▶ **INSTRUCTIONS TO FOLLOW**: Where a line below holds the string "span", copy that line.

▶ **SOURCE DATA**:

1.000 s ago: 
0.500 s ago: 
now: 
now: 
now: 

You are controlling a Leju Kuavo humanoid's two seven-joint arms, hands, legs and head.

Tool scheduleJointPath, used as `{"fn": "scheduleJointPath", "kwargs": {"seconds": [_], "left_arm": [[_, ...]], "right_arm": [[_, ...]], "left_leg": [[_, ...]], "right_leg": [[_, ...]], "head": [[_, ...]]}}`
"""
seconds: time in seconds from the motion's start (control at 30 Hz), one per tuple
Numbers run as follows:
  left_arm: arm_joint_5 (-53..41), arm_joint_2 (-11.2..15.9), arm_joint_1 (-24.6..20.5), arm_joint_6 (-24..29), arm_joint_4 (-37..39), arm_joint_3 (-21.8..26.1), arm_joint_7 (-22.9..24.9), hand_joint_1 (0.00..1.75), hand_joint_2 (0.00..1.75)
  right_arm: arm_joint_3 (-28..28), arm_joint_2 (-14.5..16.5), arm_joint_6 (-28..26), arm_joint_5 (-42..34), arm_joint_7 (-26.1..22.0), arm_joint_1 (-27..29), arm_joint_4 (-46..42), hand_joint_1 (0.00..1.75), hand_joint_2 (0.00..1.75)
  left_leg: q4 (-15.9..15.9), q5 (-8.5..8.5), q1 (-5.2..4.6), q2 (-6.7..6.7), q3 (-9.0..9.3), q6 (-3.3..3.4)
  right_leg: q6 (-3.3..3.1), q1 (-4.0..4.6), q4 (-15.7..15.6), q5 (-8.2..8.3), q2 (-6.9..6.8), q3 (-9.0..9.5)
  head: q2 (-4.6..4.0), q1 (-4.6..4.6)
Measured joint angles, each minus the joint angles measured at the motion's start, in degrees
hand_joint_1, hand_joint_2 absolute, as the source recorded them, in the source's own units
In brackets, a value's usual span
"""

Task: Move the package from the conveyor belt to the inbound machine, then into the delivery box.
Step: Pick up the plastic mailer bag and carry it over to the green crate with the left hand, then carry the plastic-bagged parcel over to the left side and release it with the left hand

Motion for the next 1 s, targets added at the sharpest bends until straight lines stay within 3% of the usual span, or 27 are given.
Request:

▶ **RESULT**:
In brackets, a value's usual span
Motion for the next 1 s, targets added at the sharpest bends until straight lines stay within 3% of the usual span, or 27 are given.

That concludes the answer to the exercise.